First we can see a memory address translating (MemToShadow) process, followed by determining whether the accessed memory area is poisoned. If so, the tool will report an error and exit.

The reason why the translation process is here is that AddressSanitizer divides virtual memory into two parts:

Main application memory（Mem）, the memory used by the current program
Shadow memory, a memory that holds main memory meta information. For example, those areas of main memory that are poisoned are stored in shadow memory.

Comparison of AddressSanitizer and Other Memory Detection Tools

The following figure is the comparison of AddressSanitizer and other memory detection tools:

Parameter Description:

_DBI_: dynamic binary instrumentation
_CTI_: compile-time instrumentation
_UMR_: uninitialized memory reads
_UAF_: use-after-free (aka dangling pointer)
_UAR_: use-after-return
_OOB_: out-of-bounds
_x86_: includes 32- and 64-bit.

We can see that AddressSanitizer only slows down the program by 2 times compared to Valgrind's 10 times.

AddressSanitizer currently supports GCC since 4.8 release and Clang since 3.1 release.

Tips on Using AddressSanitizer

Force the program to crash upon errors. When ASan finds a memory access violation, the program does not crash automatically. This is because fuzzing tools usually detect this kind of error by checking the return code. However, we can force the program to crash by modifying the environment variable ASAN_OPTIONS to the following before fuzzing test:

export ASAN_OPTIONS='abort_on_error=1'/

Disable memory limits to solve memory limitation problems, but pay attention to the potential risks. AddressSanitizer requires huge virtual memory (about 20 TB). But don't worry, this is just virtual memory. You can still use your program. However, fuzzing tools like american fuzzy lop will limit the memory usage of fuzzed software, you can solve this problem by disabling memory limits. The only thing to note is the risks brought by such operation: test samples may cause the program to allocate a large amount of memory, which may cause system instability or other applications crash. Thus when performing important fuzz tests, don't try to disable memory limits on the same system.

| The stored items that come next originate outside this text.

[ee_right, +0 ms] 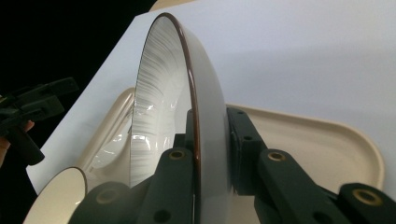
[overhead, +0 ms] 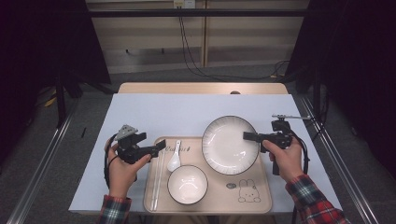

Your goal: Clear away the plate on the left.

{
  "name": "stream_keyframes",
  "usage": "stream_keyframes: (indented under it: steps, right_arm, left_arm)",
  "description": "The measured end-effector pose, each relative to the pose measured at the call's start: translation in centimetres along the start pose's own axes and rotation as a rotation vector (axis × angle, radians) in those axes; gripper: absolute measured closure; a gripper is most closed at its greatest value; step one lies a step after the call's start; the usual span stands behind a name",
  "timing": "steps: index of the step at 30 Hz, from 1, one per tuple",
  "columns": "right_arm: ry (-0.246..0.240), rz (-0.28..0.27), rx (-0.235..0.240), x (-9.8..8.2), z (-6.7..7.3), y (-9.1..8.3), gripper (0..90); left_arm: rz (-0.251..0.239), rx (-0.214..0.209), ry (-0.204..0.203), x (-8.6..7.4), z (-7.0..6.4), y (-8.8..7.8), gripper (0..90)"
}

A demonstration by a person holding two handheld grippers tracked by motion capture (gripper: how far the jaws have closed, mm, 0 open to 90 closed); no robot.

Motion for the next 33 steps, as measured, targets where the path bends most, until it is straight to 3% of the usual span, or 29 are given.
stream_keyframes:
  steps: [10,25,33]
  right_arm:
    - [-0.011,0.036,-0.020,-0.9,-0.7,0.5,80.7]
    - [-0.025,0.066,-0.018,-1.7,-0.7,1.2,80.6]
    - [-0.015,0.082,0.007,-2.1,-0.8,1.4,80.6]
  left_arm:
    - [0.003,-0.001,-0.013,-0.3,0.2,0.0,8.7]
    - [-0.008,0.020,-0.030,-0.5,0.6,-0.1,8.9]
    - [-0.002,0.024,-0.031,-0.6,0.6,0.0,8.9]
Point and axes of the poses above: each handheld gripper's, and its own axes: y roughly forward along the jaws, x roughly out of its top, z roughly to its left, the point moved 4 cm from there along y, roughly forward along the jaws, and after that the axes turned 2 degrees about x, right-handed, at the moved point
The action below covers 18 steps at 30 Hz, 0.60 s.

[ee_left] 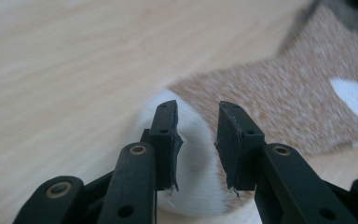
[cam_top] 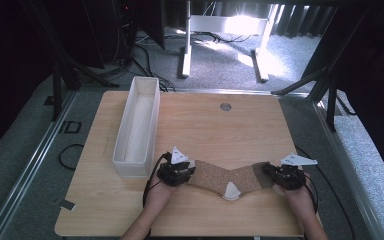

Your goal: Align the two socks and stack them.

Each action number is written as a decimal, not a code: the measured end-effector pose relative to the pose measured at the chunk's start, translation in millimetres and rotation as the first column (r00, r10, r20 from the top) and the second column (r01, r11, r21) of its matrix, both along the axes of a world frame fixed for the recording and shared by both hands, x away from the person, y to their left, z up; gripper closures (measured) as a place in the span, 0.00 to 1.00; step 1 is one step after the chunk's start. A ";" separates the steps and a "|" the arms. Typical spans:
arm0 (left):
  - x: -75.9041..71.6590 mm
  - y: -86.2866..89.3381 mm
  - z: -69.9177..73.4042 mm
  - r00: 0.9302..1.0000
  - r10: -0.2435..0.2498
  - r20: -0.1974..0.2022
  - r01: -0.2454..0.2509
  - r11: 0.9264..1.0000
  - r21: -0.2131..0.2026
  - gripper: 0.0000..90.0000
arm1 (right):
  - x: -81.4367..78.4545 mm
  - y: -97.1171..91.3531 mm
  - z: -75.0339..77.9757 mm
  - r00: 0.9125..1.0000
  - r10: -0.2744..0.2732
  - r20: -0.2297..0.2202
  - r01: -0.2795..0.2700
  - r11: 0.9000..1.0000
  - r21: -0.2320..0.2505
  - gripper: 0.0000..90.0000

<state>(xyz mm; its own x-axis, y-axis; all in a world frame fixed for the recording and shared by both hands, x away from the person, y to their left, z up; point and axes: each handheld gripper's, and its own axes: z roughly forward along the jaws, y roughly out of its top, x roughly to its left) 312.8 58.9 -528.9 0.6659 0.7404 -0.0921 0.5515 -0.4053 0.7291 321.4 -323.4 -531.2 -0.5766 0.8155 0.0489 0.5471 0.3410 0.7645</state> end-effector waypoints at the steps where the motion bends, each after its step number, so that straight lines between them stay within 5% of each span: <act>1: 0.6 -1.3 -3.9 1.000 -0.006 -0.011 0.006 1.000 0.008 0.77 | 0.5 0.5 -2.8 1.000 -0.002 -0.002 0.002 1.000 0.000 0.90; 9: 1.6 -0.8 -9.4 1.000 -0.011 -0.018 0.012 1.000 0.006 0.76 | -1.8 -0.1 -2.1 1.000 0.000 0.006 -0.001 1.000 0.022 0.88; 13: 1.6 -0.3 -9.9 1.000 -0.006 -0.021 0.006 1.000 -0.005 0.76 | -13.6 7.4 7.9 0.998 0.043 0.040 -0.045 0.998 0.049 1.00; 18: 1.6 -0.4 -10.1 1.000 -0.010 -0.016 0.010 1.000 0.001 0.75 | -12.0 13.9 -1.8 0.999 0.052 0.006 -0.051 0.998 -0.031 1.00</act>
<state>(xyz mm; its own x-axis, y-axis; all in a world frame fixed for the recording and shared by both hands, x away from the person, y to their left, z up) 314.4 58.6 -538.9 0.6720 0.7335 -0.1018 0.5588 -0.4121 0.7197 309.4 -309.5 -532.9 -0.6182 0.7858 0.0199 0.5229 0.3922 0.7568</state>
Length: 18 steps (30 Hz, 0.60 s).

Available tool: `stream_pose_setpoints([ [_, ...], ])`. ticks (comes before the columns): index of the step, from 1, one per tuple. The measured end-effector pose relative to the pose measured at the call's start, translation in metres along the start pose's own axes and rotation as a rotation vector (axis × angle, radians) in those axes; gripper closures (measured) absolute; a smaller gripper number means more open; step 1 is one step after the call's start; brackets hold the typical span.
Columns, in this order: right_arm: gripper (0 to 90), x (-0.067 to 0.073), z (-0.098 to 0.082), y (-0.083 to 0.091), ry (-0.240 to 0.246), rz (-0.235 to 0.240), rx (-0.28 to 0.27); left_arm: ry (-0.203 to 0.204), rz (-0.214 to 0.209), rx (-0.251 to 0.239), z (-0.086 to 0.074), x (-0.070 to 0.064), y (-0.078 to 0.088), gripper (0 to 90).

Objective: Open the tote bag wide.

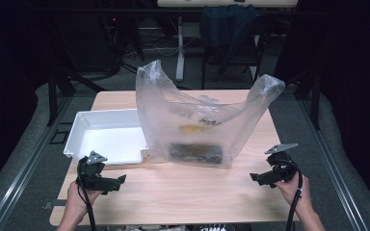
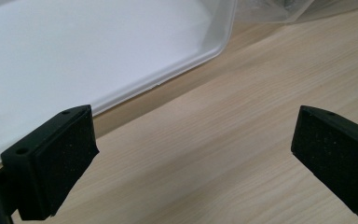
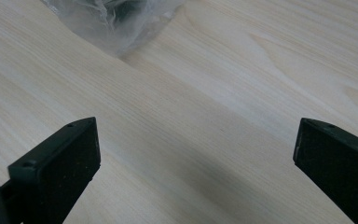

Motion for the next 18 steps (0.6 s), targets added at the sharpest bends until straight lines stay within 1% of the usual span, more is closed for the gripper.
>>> stream_pose_setpoints([
  [2, 0.0, 0.0, 0.0, -0.001, -0.001, -0.007, 0.004, -0.009, -0.004, 0.001, 0.0, -0.001, -0.001, 0.4],
  [3, 0.0, 0.002, 0.001, -0.001, -0.007, 0.007, -0.001, -0.009, -0.005, 0.0, 0.001, -0.002, 0.0, 0.4],
  [4, 0.0, 0.0, 0.002, -0.001, 0.008, -0.009, 0.012, -0.009, -0.005, 0.0, 0.001, -0.002, 0.0, 0.4],
  [5, 0.0, 0.0, 0.002, 0.0, 0.011, -0.008, 0.013, -0.008, -0.007, -0.005, 0.002, -0.003, 0.0, 0.5],
  [6, 0.1, 0.003, 0.005, -0.002, -0.004, 0.011, -0.009, -0.008, -0.007, -0.005, 0.002, -0.003, 0.0, 0.5],
  [7, 0.1, 0.003, 0.005, -0.003, -0.001, 0.014, -0.006, -0.007, -0.012, -0.012, 0.003, -0.005, 0.001, 0.5],
  [9, 0.1, 0.004, 0.006, -0.004, 0.003, 0.017, -0.006, -0.009, -0.015, -0.01, 0.003, -0.006, 0.001, 0.7],
  [12, 0.1, 0.004, 0.008, -0.005, 0.011, 0.03, -0.007, -0.019, -0.015, -0.021, 0.007, -0.009, 0.001, 0.9],
  [13, 0.1, 0.003, 0.007, -0.004, 0.025, 0.017, 0.007, -0.025, -0.011, -0.021, 0.008, -0.01, 0.001, 0.9],
  [14, 0.2, 0.004, 0.009, -0.005, 0.024, 0.029, -0.008, -0.037, -0.009, -0.018, 0.009, -0.011, 0.001, 1.0],
  [15, 0.7, 0.005, 0.012, -0.005, 0.028, 0.037, -0.02, -0.036, -0.007, -0.022, 0.01, -0.011, 0.001, 1.4],
  [16, 0.8, 0.004, 0.013, -0.005, 0.038, 0.022, -0.015, -0.039, -0.011, -0.021, 0.011, -0.012, 0.0, 1.4],
  [18, 1.3, 0.004, 0.014, -0.004, 0.044, 0.023, -0.013, -0.036, -0.012, -0.022, 0.012, -0.013, -0.001, 1.7],
])
Point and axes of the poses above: each handheld gripper's, and its own axes: y roughly backward along the jaws, z roughly out of its top, x roughly to its left, the point moved 9 cm from there along -y, roughly forward along the jaws, and after that the axes turned 3 degrees about x, right-handed, at the moved point
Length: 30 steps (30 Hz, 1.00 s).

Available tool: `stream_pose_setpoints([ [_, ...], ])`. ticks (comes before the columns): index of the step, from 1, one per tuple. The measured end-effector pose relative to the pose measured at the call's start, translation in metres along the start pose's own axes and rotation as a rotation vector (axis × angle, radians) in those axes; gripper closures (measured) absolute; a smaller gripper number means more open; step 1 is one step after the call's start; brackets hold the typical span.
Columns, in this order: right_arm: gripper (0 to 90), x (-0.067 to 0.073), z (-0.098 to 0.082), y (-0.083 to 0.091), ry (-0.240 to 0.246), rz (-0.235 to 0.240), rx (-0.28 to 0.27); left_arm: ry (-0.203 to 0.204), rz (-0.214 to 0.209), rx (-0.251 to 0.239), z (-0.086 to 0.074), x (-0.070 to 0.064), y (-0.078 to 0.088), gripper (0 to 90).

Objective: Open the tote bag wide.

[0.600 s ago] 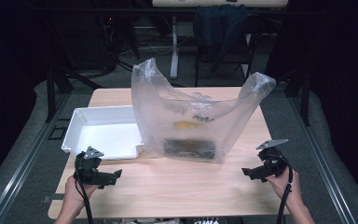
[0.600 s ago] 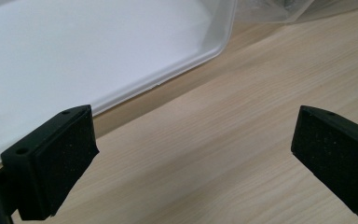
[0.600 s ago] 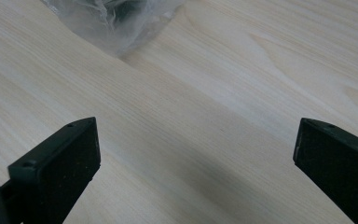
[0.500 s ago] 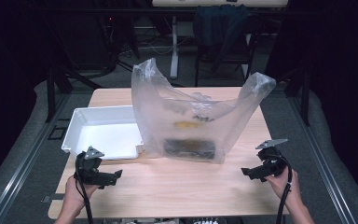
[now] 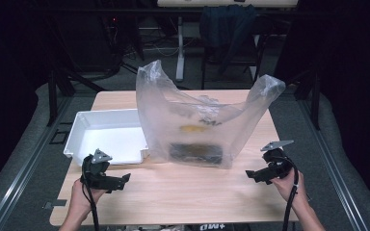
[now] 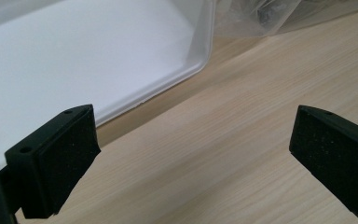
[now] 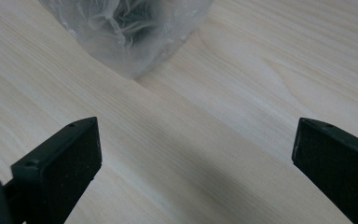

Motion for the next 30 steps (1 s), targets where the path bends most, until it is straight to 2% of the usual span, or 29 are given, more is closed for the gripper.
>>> stream_pose_setpoints([
  [2, 2.2, 0.003, 0.002, -0.002, -0.009, 0.012, -0.013, -0.001, -0.01, -0.008, 0.005, -0.001, -0.002, 2.0],
  [4, 3.1, 0.003, 0.004, -0.001, -0.012, 0.01, -0.022, -0.033, 0.007, -0.006, 0.007, -0.002, -0.004, 2.4],
  [8, 7.3, 0.005, 0.011, 0.0, -0.014, -0.006, -0.042, -0.058, 0.003, -0.01, 0.012, -0.008, -0.005, 3.8],
  [10, 10.0, 0.007, 0.011, -0.001, -0.009, -0.011, -0.035, -0.065, 0.006, -0.015, 0.014, -0.008, -0.004, 4.4],
  [11, 10.9, 0.007, 0.011, -0.001, -0.005, -0.013, -0.031, -0.053, 0.005, -0.037, 0.018, -0.009, -0.002, 4.9],
  [12, 10.9, 0.007, 0.011, -0.001, -0.005, -0.013, -0.031, -0.053, 0.005, -0.037, 0.018, -0.009, -0.002, 5.0],
  [13, 13.7, 0.008, 0.012, 0.0, 0.001, -0.015, -0.035, -0.064, 0.003, -0.036, 0.02, -0.009, -0.002, 5.2],
  [21, 15.8, 0.01, 0.017, 0.004, 0.004, -0.022, -0.06, -0.087, 0.011, -0.072, 0.035, -0.014, -0.001, 6.5],
  [22, 16.5, 0.01, 0.019, 0.004, 0.004, -0.02, -0.065, -0.078, 0.0, -0.078, 0.038, -0.015, -0.002, 6.9],
  [23, 20.9, 0.01, 0.023, 0.004, 0.003, -0.019, -0.075, -0.08, 0.008, -0.09, 0.044, -0.014, -0.004, 8.0],
  [26, 25.1, 0.01, 0.027, 0.004, 0.002, -0.017, -0.088, -0.073, -0.005, -0.103, 0.049, -0.014, -0.006, 14.4],
  [29, 30.0, 0.012, 0.032, 0.006, -0.01, -0.015, -0.104, -0.087, -0.016, -0.125, 0.058, -0.018, -0.007, 15.6],
  [30, 32.3, 0.014, 0.036, 0.007, -0.01, -0.012, -0.116, -0.107, -0.02, -0.149, 0.065, -0.023, -0.006, 17.8],
])
Point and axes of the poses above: each handheld gripper's, and its own axes: y roughly backward along the jaws, z roughly out of its top, x roughly to its left, the point moved 9 cm from there along -y, roughly forward along the jaws, and after that the axes turned 3 degrees about x, right-handed, at the moved point
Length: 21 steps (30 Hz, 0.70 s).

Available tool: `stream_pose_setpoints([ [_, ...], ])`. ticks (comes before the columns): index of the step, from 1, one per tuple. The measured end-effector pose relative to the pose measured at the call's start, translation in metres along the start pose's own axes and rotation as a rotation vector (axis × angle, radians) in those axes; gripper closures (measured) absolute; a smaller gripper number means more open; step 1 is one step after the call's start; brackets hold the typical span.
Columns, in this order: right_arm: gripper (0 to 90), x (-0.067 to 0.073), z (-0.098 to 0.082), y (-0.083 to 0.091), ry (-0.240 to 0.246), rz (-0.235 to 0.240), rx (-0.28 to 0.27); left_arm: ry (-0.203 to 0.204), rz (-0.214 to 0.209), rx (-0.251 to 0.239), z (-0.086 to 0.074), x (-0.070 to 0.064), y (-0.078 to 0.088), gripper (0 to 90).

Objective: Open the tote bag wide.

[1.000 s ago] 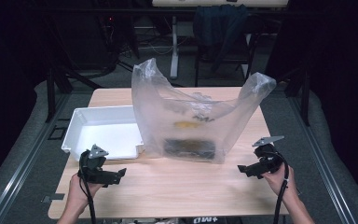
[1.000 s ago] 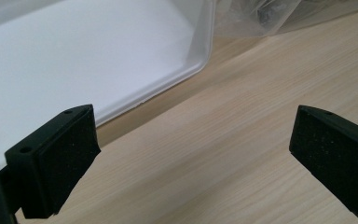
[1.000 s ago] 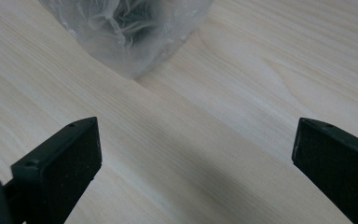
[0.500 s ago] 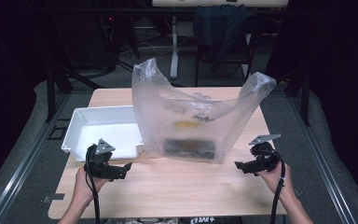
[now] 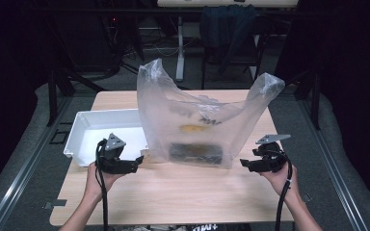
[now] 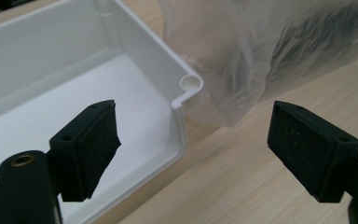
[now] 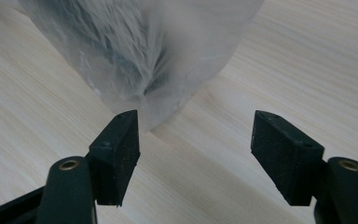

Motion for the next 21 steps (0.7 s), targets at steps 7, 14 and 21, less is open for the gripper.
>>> stream_pose_setpoints([
  [7, 33.6, 0.012, 0.019, 0.0, 0.025, 0.021, -0.044, -0.025, -0.015, -0.05, 0.02, -0.01, -0.001, 24.1],
  [14, 50.3, 0.018, 0.042, 0.004, 0.017, 0.021, -0.102, -0.046, -0.025, -0.103, 0.042, -0.016, -0.01, 44.6],
  [21, 83.4, 0.014, 0.051, 0.005, -0.003, 0.013, -0.129, -0.066, -0.056, -0.085, 0.047, -0.024, -0.032, 71.9],
])
Point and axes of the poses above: each handheld gripper's, and its own axes: y roughly backward along the jaws, z roughly out of its top, x roughly to its left, the point moved 9 cm from there along -y, roughly forward along the jaws, and after that the axes turned 3 degrees about x, right-handed, at the moved point
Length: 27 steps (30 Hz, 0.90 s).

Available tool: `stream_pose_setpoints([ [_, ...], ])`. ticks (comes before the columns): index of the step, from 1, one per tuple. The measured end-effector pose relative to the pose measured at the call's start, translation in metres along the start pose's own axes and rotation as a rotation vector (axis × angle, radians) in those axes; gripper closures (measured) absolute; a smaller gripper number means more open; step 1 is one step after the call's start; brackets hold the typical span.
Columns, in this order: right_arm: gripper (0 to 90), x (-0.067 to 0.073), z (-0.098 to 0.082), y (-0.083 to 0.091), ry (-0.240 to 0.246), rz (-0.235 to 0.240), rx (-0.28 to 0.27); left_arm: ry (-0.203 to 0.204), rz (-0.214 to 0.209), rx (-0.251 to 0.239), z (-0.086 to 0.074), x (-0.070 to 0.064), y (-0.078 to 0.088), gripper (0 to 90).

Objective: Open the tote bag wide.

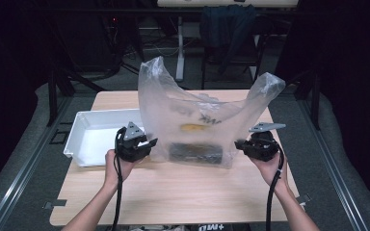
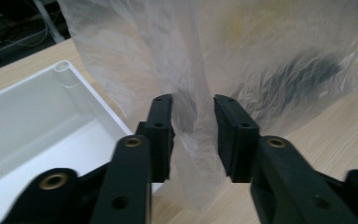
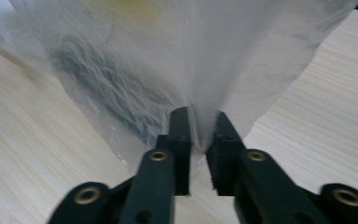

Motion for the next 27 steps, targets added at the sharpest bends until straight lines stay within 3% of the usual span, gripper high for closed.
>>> stream_pose_setpoints([
  [7, 90.0, -0.004, 0.0, -0.001, -0.027, 0.034, 0.005, 0.018, -0.016, 0.03, -0.007, -0.001, -0.015, 86.3],
  [14, 90.0, -0.005, 0.005, -0.012, -0.035, 0.063, 0.041, 0.024, -0.024, 0.074, -0.016, -0.004, -0.025, 87.8],
  [18, 90.0, -0.008, -0.009, -0.026, -0.054, 0.08, 0.127, 0.011, -0.043, 0.131, -0.027, -0.008, -0.035, 87.9],
  [21, 90.0, -0.01, -0.016, -0.03, -0.056, 0.077, 0.155, 0.006, -0.05, 0.168, -0.035, -0.011, -0.039, 87.8],
  [22, 90.0, -0.014, -0.02, -0.033, -0.033, 0.052, 0.181, 0.0, -0.055, 0.182, -0.037, -0.012, -0.04, 87.7],
  [27, 90.0, -0.011, -0.025, -0.038, -0.041, 0.082, 0.186, 0.017, -0.078, 0.221, -0.046, -0.015, -0.043, 87.5],
])
Point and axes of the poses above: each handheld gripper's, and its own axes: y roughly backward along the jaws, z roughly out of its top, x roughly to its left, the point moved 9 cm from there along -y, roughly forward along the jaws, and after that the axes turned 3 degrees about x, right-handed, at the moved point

Turn on AddressSanitizer in NebulaGraph

We used AddressSanitizer in NebulaGraph to help us find a lot of problems. Enabling AddressSanitizer in NebulaGraph is very easy. You only need to add the ENABLE_ASAN option in Cmake as below:

Cmake -DENABLE_ASAN=On

It is recommended that all developers turn on AddressSanitizer to run unit tests. By doing so, we can find many memory problems that are not easy to find and save debugging time.